TThe Pillar Hall in the House of Guilds is a large old ballroom where Soviet leaders are paraded as they died. For nearly a century, the body of Vladimir Lenin was kept in good condition for three days before his funeral. Stalin and Brezhnev followed him. Currently Mikhail Gorbachev Here, pale in a lighted coffin: the last Soviet leader is finally buried.
Vladimir Putin is not here, a disdain the Kremlin said was As a result of his busy schedule. Nevertheless, thousands of Russians came to pay their respects, lining up in front of downtown theaters and trendy cafes, and everyone mentions that Mikhail Gorbachev is still a hero to some.
“He did a lot, but now people in our country hate him,” Vladimir Gubarev, a retired journalist who lined up on Saturday morning, holding some carnations, told observer. “People want to be happy quickly. At once. Gorbachev’s road was the slow road to freedom, to true freedom. And he didn’t have enough time.”
For many, coming into the hall was an act of appreciation and defiance to honor the memory of a leader who brought new liberties and hastened the collapse of his country. “He was a great man,” said Gubarev, “so immediately after his death people say kind words about him.” “But only after he was gone. Because while he was alive, he was dangerous. He was the enemy.”
A hard-line communist who saw the failings of the Soviet system, Gorbachev lost control of his reforms and watched the Soviet Union try to salvage the collapse. The next 30 years launched a battle over his legacy, which saw his relationship cool with Putin, who set a course for reversing many of the reforms Gorbachev initiated in the late 1980s. He was a famous figure for the division among the Russians: Pizza Hut even filmed an ad In 1997 a family appears squabbling over his inheritance.
“He liked to say that history was a fickle lady who never knew which direction to turn,” said Pavel Palachenko, a former translator who worked with Gorbachev for decades and is now the head of his press office.
“He understood that there were quite a few people who blamed him Russia to dissolve the Soviet Union; “He didn’t think the criticism was unfair,” Palachenko said. It is the blame game, the ignorant accusations and slander he rejected. I made a mistake.”
And while Putin was absent from the funeral, the Russian state was not. A uniformed military guard stood next to a portrait of Gorbachev as mourners entered the Council of Trade Unions, and the National Guard patrolled the halls of the 18th-century palace.
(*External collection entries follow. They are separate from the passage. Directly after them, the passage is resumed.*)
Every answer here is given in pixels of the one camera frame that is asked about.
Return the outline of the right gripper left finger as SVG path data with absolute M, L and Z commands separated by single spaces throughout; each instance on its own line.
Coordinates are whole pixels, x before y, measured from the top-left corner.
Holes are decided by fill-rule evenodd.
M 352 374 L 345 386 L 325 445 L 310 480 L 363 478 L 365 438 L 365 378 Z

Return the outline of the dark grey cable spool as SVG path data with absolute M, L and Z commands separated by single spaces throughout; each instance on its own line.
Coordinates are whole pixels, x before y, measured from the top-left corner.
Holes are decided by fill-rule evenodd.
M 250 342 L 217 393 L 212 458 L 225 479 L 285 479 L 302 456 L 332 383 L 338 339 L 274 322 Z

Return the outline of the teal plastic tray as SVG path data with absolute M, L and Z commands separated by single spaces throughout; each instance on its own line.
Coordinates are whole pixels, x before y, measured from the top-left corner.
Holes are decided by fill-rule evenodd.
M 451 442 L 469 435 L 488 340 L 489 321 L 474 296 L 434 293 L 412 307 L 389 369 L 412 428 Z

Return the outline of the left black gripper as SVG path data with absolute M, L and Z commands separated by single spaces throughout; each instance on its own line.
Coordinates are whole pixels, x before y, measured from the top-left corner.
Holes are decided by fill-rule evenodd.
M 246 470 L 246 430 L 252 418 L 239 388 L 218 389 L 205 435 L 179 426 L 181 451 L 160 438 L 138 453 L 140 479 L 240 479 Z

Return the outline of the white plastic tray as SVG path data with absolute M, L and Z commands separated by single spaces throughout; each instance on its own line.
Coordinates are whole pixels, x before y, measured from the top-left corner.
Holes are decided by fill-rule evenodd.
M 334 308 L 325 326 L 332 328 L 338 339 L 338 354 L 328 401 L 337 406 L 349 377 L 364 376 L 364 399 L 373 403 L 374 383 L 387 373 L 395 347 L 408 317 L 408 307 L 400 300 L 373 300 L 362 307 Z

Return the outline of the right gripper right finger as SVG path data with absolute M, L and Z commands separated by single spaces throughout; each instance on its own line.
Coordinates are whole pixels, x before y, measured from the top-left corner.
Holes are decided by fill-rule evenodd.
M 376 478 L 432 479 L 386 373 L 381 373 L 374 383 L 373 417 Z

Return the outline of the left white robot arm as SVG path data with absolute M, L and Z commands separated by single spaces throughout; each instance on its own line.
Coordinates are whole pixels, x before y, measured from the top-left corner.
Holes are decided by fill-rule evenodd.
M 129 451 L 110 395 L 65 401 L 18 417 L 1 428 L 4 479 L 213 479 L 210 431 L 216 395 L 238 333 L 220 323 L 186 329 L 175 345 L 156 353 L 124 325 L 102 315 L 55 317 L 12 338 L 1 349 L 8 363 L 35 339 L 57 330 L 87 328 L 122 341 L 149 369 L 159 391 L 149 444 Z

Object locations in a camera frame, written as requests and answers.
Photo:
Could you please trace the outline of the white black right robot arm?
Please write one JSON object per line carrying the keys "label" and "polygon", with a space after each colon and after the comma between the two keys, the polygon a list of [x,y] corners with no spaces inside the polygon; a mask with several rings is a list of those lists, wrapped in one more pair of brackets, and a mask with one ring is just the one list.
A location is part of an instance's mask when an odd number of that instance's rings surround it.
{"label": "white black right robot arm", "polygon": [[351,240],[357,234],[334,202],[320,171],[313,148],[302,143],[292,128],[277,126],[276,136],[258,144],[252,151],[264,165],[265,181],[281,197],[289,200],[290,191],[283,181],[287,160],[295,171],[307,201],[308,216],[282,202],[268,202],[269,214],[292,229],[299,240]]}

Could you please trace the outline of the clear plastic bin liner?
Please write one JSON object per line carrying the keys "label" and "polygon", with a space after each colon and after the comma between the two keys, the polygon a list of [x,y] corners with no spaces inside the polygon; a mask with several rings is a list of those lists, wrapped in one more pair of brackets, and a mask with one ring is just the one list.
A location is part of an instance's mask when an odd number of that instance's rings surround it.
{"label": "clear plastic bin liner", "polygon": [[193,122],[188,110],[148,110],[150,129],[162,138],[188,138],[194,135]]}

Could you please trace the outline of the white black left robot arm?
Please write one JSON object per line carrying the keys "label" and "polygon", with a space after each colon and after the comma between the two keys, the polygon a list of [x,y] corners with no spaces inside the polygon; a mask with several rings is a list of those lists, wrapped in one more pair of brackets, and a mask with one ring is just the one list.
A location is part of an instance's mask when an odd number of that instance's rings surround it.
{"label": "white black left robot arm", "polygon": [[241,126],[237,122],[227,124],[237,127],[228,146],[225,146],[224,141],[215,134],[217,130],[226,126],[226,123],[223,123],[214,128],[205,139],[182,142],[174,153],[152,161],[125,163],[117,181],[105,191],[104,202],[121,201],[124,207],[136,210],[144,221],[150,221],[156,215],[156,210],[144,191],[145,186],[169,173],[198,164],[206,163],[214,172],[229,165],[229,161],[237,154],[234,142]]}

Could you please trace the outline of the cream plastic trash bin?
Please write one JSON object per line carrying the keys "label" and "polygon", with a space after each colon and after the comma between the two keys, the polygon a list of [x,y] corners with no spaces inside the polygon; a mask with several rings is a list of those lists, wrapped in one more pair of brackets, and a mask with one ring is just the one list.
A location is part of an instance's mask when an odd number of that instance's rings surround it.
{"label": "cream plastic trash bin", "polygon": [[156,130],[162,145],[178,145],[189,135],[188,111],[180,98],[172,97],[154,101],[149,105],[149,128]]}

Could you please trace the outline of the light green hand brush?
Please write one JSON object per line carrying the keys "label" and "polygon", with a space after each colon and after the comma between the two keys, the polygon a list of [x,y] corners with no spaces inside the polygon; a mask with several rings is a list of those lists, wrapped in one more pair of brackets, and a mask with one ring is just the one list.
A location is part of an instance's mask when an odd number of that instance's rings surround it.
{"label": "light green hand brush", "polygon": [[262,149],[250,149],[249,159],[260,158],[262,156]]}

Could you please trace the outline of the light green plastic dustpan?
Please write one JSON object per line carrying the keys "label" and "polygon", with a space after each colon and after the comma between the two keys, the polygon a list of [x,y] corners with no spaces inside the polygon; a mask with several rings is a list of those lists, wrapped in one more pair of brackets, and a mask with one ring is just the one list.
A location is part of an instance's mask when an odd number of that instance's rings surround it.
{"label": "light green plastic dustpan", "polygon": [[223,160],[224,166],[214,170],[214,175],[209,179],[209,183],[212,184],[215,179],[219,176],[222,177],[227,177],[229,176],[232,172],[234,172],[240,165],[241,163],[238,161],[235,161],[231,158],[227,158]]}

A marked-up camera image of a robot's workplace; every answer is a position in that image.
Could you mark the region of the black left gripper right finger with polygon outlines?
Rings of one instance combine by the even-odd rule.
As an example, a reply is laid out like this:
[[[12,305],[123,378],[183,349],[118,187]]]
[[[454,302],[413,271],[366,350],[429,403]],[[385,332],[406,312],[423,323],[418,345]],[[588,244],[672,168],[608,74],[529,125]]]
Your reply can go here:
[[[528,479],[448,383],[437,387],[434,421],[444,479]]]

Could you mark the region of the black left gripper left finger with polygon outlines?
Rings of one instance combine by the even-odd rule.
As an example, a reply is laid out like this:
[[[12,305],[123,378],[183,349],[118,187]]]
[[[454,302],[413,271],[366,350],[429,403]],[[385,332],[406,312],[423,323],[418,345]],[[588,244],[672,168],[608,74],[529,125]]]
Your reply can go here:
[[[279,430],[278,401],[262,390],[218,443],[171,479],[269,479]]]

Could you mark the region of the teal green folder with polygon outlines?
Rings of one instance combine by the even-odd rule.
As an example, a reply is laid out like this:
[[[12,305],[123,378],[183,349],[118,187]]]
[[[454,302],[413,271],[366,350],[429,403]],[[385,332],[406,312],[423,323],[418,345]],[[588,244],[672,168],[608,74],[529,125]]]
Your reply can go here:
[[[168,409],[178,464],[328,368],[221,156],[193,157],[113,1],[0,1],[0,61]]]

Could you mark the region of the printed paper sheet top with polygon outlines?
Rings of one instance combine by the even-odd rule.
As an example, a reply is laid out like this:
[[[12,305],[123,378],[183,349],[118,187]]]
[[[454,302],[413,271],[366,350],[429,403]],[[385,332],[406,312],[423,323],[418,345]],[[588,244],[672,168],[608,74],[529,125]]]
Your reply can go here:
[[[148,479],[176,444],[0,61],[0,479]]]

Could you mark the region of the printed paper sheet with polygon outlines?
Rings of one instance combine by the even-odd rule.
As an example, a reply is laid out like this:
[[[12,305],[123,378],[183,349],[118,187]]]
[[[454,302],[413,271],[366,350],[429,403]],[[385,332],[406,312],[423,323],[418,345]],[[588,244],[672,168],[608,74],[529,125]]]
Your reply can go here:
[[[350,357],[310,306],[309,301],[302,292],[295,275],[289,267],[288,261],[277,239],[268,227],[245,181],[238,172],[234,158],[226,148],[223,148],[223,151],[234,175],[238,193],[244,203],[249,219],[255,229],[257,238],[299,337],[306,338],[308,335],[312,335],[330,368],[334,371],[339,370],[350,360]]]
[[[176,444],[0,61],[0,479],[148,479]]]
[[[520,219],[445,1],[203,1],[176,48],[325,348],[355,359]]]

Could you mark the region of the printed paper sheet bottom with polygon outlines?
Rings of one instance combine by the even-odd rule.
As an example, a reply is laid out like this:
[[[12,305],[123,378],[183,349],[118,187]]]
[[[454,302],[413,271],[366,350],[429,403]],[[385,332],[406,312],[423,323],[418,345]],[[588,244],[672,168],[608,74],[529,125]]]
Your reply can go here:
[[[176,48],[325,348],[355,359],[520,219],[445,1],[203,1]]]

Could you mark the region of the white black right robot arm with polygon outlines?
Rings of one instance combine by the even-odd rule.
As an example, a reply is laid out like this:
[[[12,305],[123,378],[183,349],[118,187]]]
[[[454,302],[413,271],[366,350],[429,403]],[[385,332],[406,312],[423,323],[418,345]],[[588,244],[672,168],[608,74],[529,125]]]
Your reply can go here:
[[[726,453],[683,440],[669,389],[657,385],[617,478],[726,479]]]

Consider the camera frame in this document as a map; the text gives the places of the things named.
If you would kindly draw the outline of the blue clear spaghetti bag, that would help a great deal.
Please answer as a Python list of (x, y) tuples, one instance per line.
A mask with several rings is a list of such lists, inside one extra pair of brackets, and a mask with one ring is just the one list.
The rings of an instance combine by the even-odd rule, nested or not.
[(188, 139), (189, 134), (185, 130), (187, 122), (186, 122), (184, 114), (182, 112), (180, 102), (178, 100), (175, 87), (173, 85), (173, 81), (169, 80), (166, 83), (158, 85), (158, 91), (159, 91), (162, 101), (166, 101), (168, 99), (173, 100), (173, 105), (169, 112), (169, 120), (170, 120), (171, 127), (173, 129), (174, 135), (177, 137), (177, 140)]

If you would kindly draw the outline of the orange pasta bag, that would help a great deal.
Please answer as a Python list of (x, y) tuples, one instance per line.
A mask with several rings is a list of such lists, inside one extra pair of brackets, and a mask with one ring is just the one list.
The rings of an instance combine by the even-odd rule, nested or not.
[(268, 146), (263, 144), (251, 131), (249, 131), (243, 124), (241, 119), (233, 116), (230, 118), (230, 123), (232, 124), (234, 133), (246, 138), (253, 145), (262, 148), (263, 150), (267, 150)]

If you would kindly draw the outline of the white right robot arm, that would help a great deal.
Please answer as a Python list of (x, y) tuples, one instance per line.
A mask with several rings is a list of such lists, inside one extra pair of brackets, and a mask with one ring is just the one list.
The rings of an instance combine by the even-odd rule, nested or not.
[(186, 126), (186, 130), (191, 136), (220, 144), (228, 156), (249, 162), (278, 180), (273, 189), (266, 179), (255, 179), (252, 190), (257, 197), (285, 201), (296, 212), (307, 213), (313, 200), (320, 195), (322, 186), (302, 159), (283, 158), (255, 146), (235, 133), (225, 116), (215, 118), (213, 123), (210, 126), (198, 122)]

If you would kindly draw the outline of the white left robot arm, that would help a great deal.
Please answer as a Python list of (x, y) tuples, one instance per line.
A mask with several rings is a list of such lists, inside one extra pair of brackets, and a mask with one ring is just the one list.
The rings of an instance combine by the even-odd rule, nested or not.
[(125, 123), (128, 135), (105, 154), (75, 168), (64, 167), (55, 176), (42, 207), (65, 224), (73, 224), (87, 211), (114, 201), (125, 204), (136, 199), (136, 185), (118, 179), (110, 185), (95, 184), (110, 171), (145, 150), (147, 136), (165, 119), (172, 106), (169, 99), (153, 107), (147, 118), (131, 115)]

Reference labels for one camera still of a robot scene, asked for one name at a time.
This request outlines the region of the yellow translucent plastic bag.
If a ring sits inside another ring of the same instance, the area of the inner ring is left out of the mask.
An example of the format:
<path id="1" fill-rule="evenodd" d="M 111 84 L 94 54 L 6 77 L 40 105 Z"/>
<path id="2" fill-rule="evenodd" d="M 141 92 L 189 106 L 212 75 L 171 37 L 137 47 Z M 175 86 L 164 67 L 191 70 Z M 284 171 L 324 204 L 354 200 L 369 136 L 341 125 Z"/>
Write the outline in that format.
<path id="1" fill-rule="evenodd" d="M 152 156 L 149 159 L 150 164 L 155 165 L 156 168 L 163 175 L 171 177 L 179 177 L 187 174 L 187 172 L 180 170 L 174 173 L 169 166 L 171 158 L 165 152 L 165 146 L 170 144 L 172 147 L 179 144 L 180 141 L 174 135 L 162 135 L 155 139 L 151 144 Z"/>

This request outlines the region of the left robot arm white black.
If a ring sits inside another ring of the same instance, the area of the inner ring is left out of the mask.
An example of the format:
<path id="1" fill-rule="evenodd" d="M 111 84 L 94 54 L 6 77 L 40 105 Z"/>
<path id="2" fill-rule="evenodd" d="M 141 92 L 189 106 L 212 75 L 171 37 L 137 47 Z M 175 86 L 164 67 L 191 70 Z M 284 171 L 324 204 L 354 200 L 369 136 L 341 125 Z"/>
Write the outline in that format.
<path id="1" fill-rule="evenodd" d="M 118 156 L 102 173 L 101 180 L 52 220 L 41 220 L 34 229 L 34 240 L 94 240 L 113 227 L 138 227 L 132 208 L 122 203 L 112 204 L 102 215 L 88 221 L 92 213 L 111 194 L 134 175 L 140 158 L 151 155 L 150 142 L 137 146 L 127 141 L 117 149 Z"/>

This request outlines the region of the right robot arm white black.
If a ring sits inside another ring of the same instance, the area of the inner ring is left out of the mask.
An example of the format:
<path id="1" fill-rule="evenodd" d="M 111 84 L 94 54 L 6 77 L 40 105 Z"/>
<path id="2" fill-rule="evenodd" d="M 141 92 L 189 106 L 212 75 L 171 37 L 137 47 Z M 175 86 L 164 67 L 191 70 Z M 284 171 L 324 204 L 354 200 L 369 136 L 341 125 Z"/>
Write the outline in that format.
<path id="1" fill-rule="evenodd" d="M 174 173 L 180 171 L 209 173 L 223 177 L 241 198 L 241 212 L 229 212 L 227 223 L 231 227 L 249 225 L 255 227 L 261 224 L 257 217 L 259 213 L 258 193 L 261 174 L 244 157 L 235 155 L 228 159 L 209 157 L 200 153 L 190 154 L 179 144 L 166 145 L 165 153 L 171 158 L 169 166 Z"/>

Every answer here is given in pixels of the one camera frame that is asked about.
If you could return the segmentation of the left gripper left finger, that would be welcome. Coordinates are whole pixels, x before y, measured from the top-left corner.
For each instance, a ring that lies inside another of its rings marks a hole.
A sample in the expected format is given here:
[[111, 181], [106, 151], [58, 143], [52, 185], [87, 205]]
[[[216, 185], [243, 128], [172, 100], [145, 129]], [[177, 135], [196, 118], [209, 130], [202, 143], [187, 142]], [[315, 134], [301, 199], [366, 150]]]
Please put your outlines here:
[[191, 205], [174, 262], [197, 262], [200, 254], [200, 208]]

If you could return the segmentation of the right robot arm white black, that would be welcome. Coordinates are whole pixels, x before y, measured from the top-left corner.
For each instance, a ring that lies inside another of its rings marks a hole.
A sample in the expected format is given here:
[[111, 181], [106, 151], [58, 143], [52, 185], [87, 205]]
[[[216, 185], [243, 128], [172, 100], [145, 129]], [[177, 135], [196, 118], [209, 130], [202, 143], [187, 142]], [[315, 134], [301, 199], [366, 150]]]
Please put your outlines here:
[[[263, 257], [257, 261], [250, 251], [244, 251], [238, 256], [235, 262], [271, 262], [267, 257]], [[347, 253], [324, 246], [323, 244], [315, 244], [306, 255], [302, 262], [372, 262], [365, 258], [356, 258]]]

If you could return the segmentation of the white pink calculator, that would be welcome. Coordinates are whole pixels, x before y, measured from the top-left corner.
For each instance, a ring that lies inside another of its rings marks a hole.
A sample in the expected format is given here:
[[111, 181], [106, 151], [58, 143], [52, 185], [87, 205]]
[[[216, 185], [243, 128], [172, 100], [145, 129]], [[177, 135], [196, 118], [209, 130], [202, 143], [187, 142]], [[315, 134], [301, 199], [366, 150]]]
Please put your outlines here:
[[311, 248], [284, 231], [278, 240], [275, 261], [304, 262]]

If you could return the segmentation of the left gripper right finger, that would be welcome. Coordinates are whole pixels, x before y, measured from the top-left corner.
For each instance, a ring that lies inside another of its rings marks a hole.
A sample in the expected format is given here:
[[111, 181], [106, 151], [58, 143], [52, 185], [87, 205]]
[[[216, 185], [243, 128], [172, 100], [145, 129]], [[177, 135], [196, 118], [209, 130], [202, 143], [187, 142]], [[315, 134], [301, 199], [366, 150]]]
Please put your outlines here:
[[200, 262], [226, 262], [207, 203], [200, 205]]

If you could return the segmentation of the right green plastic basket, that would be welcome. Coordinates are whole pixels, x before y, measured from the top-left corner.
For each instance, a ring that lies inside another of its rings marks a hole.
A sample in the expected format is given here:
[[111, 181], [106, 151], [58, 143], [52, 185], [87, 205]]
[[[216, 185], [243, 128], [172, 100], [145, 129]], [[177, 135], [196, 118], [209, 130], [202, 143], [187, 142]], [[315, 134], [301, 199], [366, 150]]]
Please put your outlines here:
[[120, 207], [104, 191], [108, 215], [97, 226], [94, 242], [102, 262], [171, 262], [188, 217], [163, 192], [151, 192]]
Silence fell as people entered the wood-and-marble Pillar Hall, where light opera music was playing and the lights were dim, except to highlight Gorbachev’s coffin. Mourners swarmed past, some leaving flowers or bowing in reverence, others stopping to take a picture. Family members and some dignitaries, including Nobel Prize-winning journalist Dmitry Muratov, were sitting nearby. Mourners were shoved in front of a cadre of soldiers in parade uniforms, bayonets wedged into their guns, and back into the world. The whole process took about two minutes.
There was a hidden tension: this was perhaps the largest gathering of liberal Russians in the capital since the anti-war protests that erupted after the invasion in late February. Many took part in the protest, although public opposition has almost disappeared from the country.
“It’s been six months since so many decent people got together in one place,” said Alexey, an amateur photographer who attended the ceremony. He requested that his last name not be used due to safety concerns.
Those close to Gorbachev said that he was experiencing personal suffering because of the events that took place in Ukraine In the last months of his life but refrained from taking on a more public role due to his deteriorating health.
He felt a sharp pain when I mentioned these things. I can definitely tell you, Palachenko said. Balachenko added that Gorbachev personally agreed to a statement issued by his institution calling for an “early cessation of hostilities and an immediate start of peace negotiations.”
However, Gorbachev’s legacy itself complicates matters. The former Soviet leader told an interviewer in 2016 that he supported Putin’s actions in Crimea, and as his health deteriorated, his voice was conspicuously absent as the scale and brutality of the war in Ukraine became apparent.
Palachenko defended his former boss. “I think the people who wrote on their Facebook pages and in the media that Gorbachev is silent … I think this is unfair.
They did not understand very simple things. And we can’t say things about his health that are now crystal clear.”
Outside, the war was apparently hanging over the funeral. A sign on the new stage of the Bolshoi Theater reads: “We’ll get the job done!” It bore pro-war symbols, including the orange and black patriotic Saint George ribbon as well as Vs and Zs that became conquest symbols.
When asked how Gorbachev should have dealt with the war, Sergei Truba, a retiree at the party, said: “He has already done the main thing that is required in his life.” When asked what it means, he replied: “Perestroika.” Of the war, he said, “His voice wouldn’t have made any difference. He couldn’t change that.”
“I actually hated Gorbachev,” Truba said, adding that he had condemned Gorbachev and Yeltsin as the main culprits in accelerating the collapse of the Soviet Union. “But as soon as Putin arrived, everything changed for me…I realized how great a man he was before us.”